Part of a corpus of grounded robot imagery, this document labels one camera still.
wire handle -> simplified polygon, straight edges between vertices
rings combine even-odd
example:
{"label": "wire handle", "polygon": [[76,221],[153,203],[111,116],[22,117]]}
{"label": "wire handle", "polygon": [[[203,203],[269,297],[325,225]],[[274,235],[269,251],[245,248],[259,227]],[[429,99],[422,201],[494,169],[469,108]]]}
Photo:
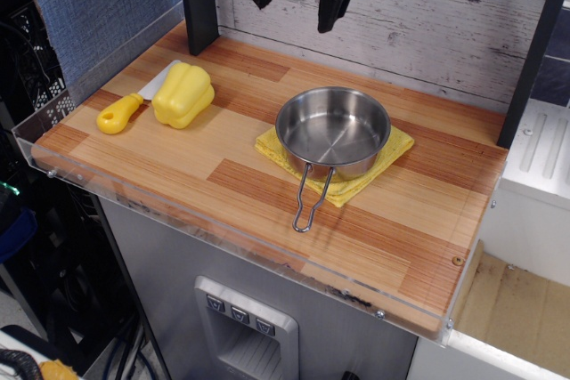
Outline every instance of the wire handle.
{"label": "wire handle", "polygon": [[327,190],[329,189],[330,180],[332,179],[332,176],[335,173],[335,168],[332,167],[329,170],[329,175],[327,175],[327,181],[324,183],[324,187],[322,188],[321,198],[311,208],[311,212],[309,213],[309,220],[307,221],[307,225],[303,229],[301,229],[299,226],[297,226],[297,223],[299,221],[301,214],[303,213],[303,208],[304,208],[303,198],[301,195],[303,194],[303,188],[305,187],[306,176],[309,173],[309,171],[312,171],[312,170],[313,170],[313,165],[311,165],[310,163],[307,162],[305,164],[305,170],[303,171],[303,177],[301,178],[301,185],[299,186],[299,192],[297,193],[297,202],[299,205],[299,209],[297,210],[297,214],[295,215],[295,219],[293,220],[293,229],[295,229],[299,233],[305,233],[306,231],[309,231],[311,229],[311,226],[313,225],[314,213],[317,210],[317,208],[322,205],[322,202],[324,202],[324,199],[327,196]]}

wooden backdrop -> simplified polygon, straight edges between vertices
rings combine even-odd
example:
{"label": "wooden backdrop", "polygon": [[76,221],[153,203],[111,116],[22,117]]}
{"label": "wooden backdrop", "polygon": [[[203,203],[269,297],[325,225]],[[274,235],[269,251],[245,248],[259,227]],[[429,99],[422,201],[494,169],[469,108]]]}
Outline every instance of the wooden backdrop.
{"label": "wooden backdrop", "polygon": [[319,0],[216,0],[222,34],[505,112],[544,0],[352,0],[327,34]]}

metal pot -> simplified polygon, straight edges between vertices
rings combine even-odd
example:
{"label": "metal pot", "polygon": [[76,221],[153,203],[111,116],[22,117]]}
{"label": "metal pot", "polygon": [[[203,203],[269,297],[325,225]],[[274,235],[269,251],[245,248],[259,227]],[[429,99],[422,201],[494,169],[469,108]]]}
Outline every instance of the metal pot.
{"label": "metal pot", "polygon": [[[293,228],[306,232],[311,229],[314,213],[324,201],[333,175],[335,180],[352,180],[372,168],[390,135],[390,118],[369,95],[328,86],[305,91],[287,101],[277,115],[275,130],[289,163],[303,173]],[[300,228],[297,223],[303,212],[301,195],[306,178],[325,183],[306,227]]]}

wooden countertop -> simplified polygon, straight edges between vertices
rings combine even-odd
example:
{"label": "wooden countertop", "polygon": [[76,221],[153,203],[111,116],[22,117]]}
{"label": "wooden countertop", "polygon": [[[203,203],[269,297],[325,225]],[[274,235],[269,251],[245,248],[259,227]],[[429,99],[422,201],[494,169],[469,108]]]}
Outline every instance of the wooden countertop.
{"label": "wooden countertop", "polygon": [[[146,101],[124,132],[97,129],[101,109],[139,91],[172,60],[204,68],[216,90],[188,128],[161,125]],[[313,228],[299,234],[291,227],[298,180],[254,143],[286,100],[327,85],[377,98],[415,145],[342,208],[325,202]],[[437,337],[465,265],[452,260],[468,258],[507,155],[495,145],[503,120],[223,37],[193,57],[182,23],[37,142],[58,157],[37,157],[68,178],[87,166],[80,176],[87,189],[198,225],[288,266],[297,280],[316,279],[349,303]],[[307,204],[317,199],[310,193]]]}

black wire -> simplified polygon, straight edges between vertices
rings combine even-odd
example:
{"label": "black wire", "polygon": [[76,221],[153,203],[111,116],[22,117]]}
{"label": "black wire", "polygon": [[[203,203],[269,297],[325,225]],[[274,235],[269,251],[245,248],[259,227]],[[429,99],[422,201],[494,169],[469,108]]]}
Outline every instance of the black wire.
{"label": "black wire", "polygon": [[[126,344],[126,341],[123,337],[117,337],[116,340],[117,341],[115,342],[115,345],[113,346],[113,349],[111,350],[110,356],[107,359],[107,363],[105,364],[105,369],[103,370],[102,380],[109,380],[111,365],[112,365],[113,360],[115,359],[115,355],[118,352],[118,348],[120,347],[121,344]],[[146,369],[149,373],[149,376],[151,376],[151,380],[157,380],[157,375],[154,372],[154,369],[152,368],[151,363],[144,356],[144,353],[142,353],[140,349],[136,352],[136,357],[138,359],[140,359],[142,361],[142,363],[144,364],[144,366],[146,367]]]}
{"label": "black wire", "polygon": [[14,35],[17,35],[21,40],[23,40],[26,45],[28,46],[28,48],[31,50],[32,52],[32,56],[34,57],[34,60],[37,64],[37,66],[39,67],[39,70],[41,71],[41,74],[43,75],[44,78],[44,82],[43,82],[43,86],[44,86],[44,90],[45,90],[45,94],[49,97],[50,94],[50,78],[46,75],[45,70],[44,70],[44,66],[42,65],[42,61],[39,59],[39,57],[37,56],[37,52],[34,49],[34,46],[31,44],[31,42],[24,36],[21,34],[21,32],[16,29],[13,26],[10,26],[2,21],[0,21],[0,27],[7,29],[9,31],[11,31]]}

- _What is expected_:
Would you give the entries above again verbatim, omitting the images they contain?

- _Exercise result_:
Part of a corpus of grounded robot imagery, this document labels one camera still.
wire handle -> simplified polygon, straight edges between vertices
rings combine even-odd
example:
{"label": "wire handle", "polygon": [[76,221],[153,203],[111,116],[22,117]]}
{"label": "wire handle", "polygon": [[[203,203],[269,297],[325,225]],[[274,235],[269,251],[245,248],[259,227]],[[429,99],[422,201],[494,169],[469,108]]]}
Photo:
Outline every instance of the wire handle.
{"label": "wire handle", "polygon": [[327,190],[329,189],[330,180],[332,179],[332,176],[335,173],[335,168],[332,167],[329,170],[329,175],[327,175],[327,181],[324,183],[324,187],[322,188],[321,198],[311,208],[311,212],[309,213],[309,220],[307,221],[307,225],[303,229],[301,229],[299,226],[297,226],[297,223],[299,221],[301,214],[303,213],[303,208],[304,208],[303,198],[301,195],[303,194],[303,188],[305,187],[306,176],[309,173],[309,171],[312,171],[312,170],[313,170],[313,165],[311,165],[310,163],[307,162],[305,164],[305,170],[303,171],[303,177],[301,178],[301,185],[299,186],[299,192],[297,193],[297,202],[299,205],[299,209],[297,210],[297,214],[295,215],[295,219],[293,220],[293,229],[295,229],[299,233],[305,233],[306,231],[309,231],[311,229],[311,226],[313,225],[314,213],[317,210],[317,208],[322,205],[322,202],[324,202],[324,199],[327,196]]}

wooden backdrop -> simplified polygon, straight edges between vertices
rings combine even-odd
example:
{"label": "wooden backdrop", "polygon": [[76,221],[153,203],[111,116],[22,117]]}
{"label": "wooden backdrop", "polygon": [[[203,203],[269,297],[325,225]],[[274,235],[269,251],[245,248],[259,227]],[[429,99],[422,201],[494,169],[469,108]]]}
Outline every instance of the wooden backdrop.
{"label": "wooden backdrop", "polygon": [[319,0],[216,0],[222,34],[505,112],[544,0],[352,0],[327,34]]}

metal pot -> simplified polygon, straight edges between vertices
rings combine even-odd
example:
{"label": "metal pot", "polygon": [[76,221],[153,203],[111,116],[22,117]]}
{"label": "metal pot", "polygon": [[[203,203],[269,297],[325,225]],[[274,235],[269,251],[245,248],[259,227]],[[429,99],[422,201],[494,169],[469,108]]]}
Outline every instance of the metal pot.
{"label": "metal pot", "polygon": [[[293,228],[306,232],[311,229],[314,213],[324,201],[333,175],[335,180],[352,180],[372,168],[390,135],[390,118],[369,95],[328,86],[305,91],[287,101],[277,115],[275,130],[289,163],[303,173]],[[300,228],[297,223],[303,212],[301,195],[306,178],[325,183],[306,227]]]}

wooden countertop -> simplified polygon, straight edges between vertices
rings combine even-odd
example:
{"label": "wooden countertop", "polygon": [[76,221],[153,203],[111,116],[22,117]]}
{"label": "wooden countertop", "polygon": [[[203,203],[269,297],[325,225]],[[274,235],[269,251],[245,248],[259,227]],[[429,99],[422,201],[494,169],[469,108]]]}
Outline every instance of the wooden countertop.
{"label": "wooden countertop", "polygon": [[[146,101],[124,132],[97,129],[101,109],[139,91],[172,60],[204,68],[216,90],[188,128],[161,125]],[[313,228],[299,234],[291,227],[298,180],[254,143],[286,100],[327,85],[377,98],[415,145],[342,208],[325,202]],[[437,337],[465,265],[452,260],[468,258],[507,155],[495,145],[503,120],[223,37],[193,57],[182,23],[37,142],[58,157],[37,157],[68,178],[87,166],[80,176],[87,189],[198,225],[288,266],[297,280],[316,279],[349,303]],[[307,204],[317,199],[310,193]]]}

black wire -> simplified polygon, straight edges between vertices
rings combine even-odd
example:
{"label": "black wire", "polygon": [[76,221],[153,203],[111,116],[22,117]]}
{"label": "black wire", "polygon": [[[203,203],[269,297],[325,225]],[[274,235],[269,251],[245,248],[259,227]],[[429,99],[422,201],[494,169],[469,108]]]}
Outline every instance of the black wire.
{"label": "black wire", "polygon": [[[126,344],[126,341],[123,337],[117,337],[116,340],[117,341],[115,342],[115,345],[113,346],[113,349],[111,350],[110,356],[107,359],[107,363],[105,364],[105,369],[103,370],[102,380],[109,380],[111,365],[112,365],[113,360],[115,359],[115,355],[118,352],[118,348],[120,347],[121,344]],[[146,369],[149,373],[149,376],[151,376],[151,380],[157,380],[157,375],[154,372],[154,369],[152,368],[151,363],[144,356],[144,353],[142,353],[140,349],[136,352],[136,357],[138,359],[140,359],[142,361],[142,363],[144,364],[144,366],[146,367]]]}
{"label": "black wire", "polygon": [[14,35],[17,35],[21,40],[23,40],[26,45],[28,46],[28,48],[31,50],[32,52],[32,56],[34,57],[34,60],[37,64],[37,66],[39,67],[39,70],[41,71],[41,74],[43,75],[44,78],[44,82],[43,82],[43,86],[44,86],[44,90],[45,90],[45,94],[49,97],[50,94],[50,78],[46,75],[45,70],[44,70],[44,66],[42,65],[42,61],[39,59],[39,57],[37,56],[37,52],[34,49],[34,46],[31,44],[31,42],[24,36],[21,34],[21,32],[16,29],[13,26],[10,26],[2,21],[0,21],[0,27],[7,29],[9,31],[11,31]]}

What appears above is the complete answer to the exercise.